● **The task**
Reproduce exactly, and only, the lines below from the one containing "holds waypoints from" through the one containing "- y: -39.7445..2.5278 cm".

● **Excerpted data**
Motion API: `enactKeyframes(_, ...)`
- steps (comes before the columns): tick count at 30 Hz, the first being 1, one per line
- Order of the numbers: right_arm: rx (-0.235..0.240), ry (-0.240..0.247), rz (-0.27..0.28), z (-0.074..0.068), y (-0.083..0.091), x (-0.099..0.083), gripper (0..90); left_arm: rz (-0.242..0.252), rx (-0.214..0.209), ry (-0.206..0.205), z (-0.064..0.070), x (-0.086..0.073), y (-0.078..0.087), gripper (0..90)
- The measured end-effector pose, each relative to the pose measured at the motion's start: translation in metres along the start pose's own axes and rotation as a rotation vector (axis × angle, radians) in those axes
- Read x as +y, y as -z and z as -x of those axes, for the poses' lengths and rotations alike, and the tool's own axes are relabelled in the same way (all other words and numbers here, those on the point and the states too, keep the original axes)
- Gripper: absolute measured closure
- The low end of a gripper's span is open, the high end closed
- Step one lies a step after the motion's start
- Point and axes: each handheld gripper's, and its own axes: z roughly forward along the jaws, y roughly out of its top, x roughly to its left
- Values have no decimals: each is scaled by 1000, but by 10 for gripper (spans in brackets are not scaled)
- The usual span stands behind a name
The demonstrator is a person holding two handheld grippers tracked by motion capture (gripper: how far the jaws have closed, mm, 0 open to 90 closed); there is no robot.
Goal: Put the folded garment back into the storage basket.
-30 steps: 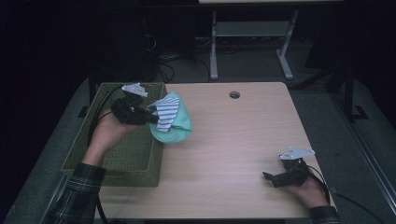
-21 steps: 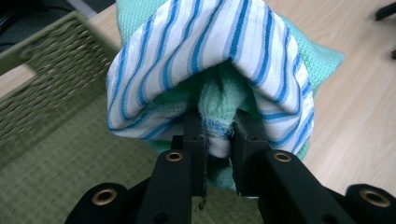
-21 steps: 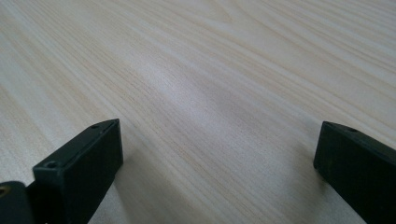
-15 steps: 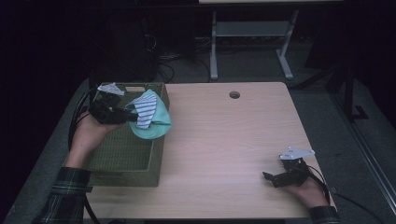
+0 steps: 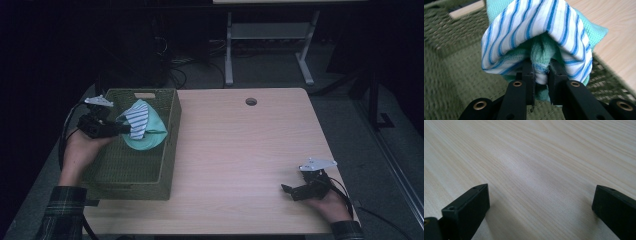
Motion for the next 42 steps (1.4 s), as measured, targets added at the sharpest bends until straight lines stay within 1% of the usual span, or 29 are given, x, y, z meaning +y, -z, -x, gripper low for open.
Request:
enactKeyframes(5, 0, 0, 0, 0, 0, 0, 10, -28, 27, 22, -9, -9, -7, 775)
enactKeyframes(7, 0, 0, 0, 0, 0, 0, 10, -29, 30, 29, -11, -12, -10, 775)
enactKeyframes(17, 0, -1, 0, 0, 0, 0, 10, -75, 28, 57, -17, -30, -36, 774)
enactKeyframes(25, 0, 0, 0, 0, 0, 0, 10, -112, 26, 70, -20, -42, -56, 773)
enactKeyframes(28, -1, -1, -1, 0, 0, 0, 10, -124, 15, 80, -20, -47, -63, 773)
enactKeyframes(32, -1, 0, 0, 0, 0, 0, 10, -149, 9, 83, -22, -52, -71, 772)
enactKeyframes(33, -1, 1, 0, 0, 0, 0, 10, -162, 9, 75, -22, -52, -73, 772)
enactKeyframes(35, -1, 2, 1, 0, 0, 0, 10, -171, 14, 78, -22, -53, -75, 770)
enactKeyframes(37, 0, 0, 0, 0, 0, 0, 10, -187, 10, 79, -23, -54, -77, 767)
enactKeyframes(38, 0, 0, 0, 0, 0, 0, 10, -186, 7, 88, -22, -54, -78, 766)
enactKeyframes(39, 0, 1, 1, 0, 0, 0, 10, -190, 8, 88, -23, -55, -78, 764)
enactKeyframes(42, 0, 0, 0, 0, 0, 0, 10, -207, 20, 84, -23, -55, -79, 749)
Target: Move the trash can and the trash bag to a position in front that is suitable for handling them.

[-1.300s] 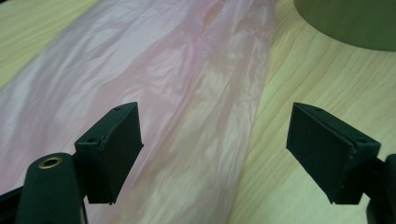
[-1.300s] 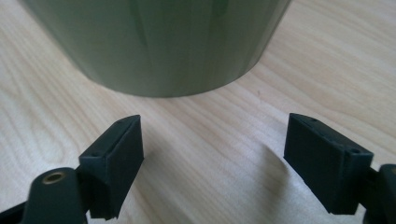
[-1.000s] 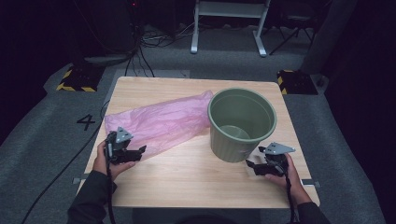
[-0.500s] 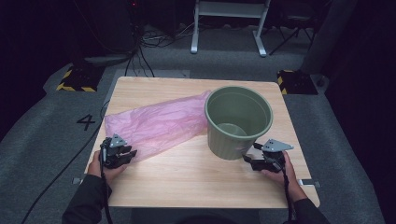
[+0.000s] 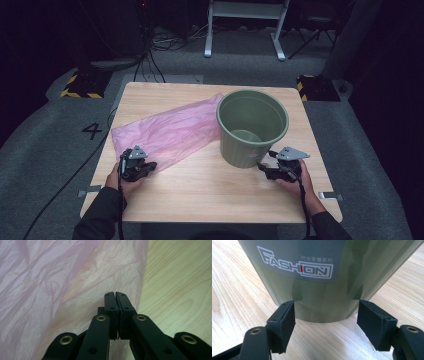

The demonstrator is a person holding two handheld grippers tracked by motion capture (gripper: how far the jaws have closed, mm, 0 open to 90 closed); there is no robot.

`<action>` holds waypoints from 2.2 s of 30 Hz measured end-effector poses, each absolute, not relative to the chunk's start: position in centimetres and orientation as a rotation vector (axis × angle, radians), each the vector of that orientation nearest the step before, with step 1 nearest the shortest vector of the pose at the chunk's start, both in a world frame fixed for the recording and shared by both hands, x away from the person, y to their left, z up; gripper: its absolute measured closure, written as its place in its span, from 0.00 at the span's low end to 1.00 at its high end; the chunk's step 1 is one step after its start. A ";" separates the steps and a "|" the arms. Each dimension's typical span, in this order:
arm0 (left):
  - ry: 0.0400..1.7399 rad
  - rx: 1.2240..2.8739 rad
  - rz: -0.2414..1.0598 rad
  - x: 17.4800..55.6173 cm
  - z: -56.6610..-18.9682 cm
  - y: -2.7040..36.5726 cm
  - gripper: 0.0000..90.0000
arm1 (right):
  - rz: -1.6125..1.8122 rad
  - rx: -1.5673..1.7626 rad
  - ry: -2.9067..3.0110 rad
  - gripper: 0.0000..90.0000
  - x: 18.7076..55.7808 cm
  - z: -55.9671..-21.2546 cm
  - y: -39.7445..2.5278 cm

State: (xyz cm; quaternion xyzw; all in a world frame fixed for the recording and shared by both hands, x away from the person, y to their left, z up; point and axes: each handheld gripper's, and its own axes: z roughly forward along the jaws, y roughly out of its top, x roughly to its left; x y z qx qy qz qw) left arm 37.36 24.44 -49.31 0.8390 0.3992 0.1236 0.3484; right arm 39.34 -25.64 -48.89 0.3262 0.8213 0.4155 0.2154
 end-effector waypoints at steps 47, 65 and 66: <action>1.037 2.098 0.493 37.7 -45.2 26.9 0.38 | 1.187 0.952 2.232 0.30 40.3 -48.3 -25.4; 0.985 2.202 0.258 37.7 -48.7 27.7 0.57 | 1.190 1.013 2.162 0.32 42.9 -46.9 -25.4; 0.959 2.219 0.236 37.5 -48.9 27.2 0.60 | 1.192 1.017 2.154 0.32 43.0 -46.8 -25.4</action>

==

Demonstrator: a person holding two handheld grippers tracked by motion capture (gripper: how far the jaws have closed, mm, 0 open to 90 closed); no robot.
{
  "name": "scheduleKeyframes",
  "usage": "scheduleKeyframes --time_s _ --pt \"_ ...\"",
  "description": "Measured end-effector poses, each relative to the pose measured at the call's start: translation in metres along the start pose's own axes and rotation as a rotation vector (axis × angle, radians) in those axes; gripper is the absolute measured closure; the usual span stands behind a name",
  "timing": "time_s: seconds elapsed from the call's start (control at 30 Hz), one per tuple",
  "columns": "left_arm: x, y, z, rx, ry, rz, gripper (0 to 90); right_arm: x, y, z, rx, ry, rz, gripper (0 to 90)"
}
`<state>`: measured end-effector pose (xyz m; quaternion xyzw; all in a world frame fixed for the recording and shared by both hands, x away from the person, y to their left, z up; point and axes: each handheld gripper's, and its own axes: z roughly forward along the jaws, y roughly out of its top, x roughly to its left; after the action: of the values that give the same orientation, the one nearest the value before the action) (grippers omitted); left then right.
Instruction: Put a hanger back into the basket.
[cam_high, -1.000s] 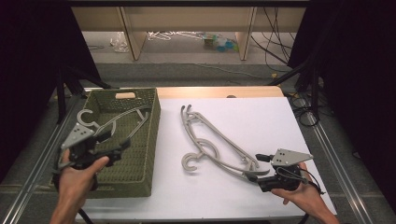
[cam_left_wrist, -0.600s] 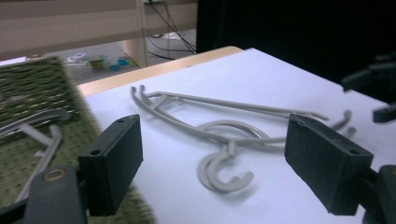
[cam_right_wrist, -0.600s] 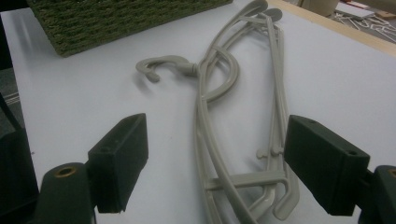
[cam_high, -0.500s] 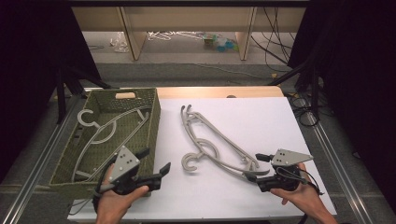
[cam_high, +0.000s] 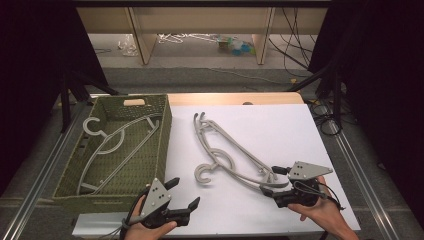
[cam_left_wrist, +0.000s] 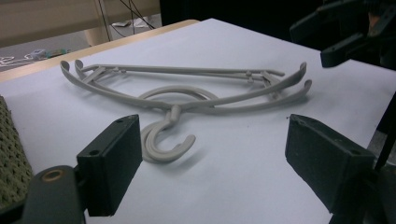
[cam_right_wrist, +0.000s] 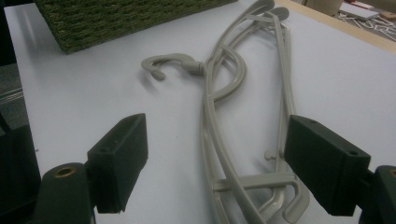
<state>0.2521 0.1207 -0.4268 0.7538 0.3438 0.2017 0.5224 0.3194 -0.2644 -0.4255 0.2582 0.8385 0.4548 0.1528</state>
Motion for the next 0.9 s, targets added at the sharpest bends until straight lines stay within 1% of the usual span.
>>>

● **Written response**
`<action>` holds waypoints from 2.2 s of 30 Hz measured end-effector poses, each absolute, not relative to the chunk's start: position in centimetres and orientation as a rotation vector (axis × angle, radians), each the vector of that orientation nearest the step before, with step 1 nearest the shortest vector of the pose at the chunk's start, both in a world frame fixed for the recording and shared by both hands, x away from the person, y to their left, z up; gripper: its absolute measured closure, written as its place in its span, from 0.00 at the span's low end to 1.00 at its high end; the chunk's step 1 is one step after its start. A ";" separates the steps and a "|" the arms. Each dimension's typical span, in this order:
arm0 (left):
  - ry: 0.0400..1.7399 rad
  - rx: 1.2240..2.8739 rad
  - rz: -0.2414..1.0598 rad
  - x: 17.4800..55.6173 cm
  - z: -56.6610..-18.9682 cm
  - y: -2.7040..36.5726 cm
  - gripper: 0.0000..90.0000
arm1 (right):
  - rz: -1.6125..1.8122 rad
  - rx: -1.5673..1.7626 rad
  - ry: -2.9067..3.0110 rad
  - gripper: 0.0000..90.0000
  - x: 18.7076..55.7808 cm
  - z: -55.9671..-21.2546 cm
  - y: -39.7445..2.5278 cm

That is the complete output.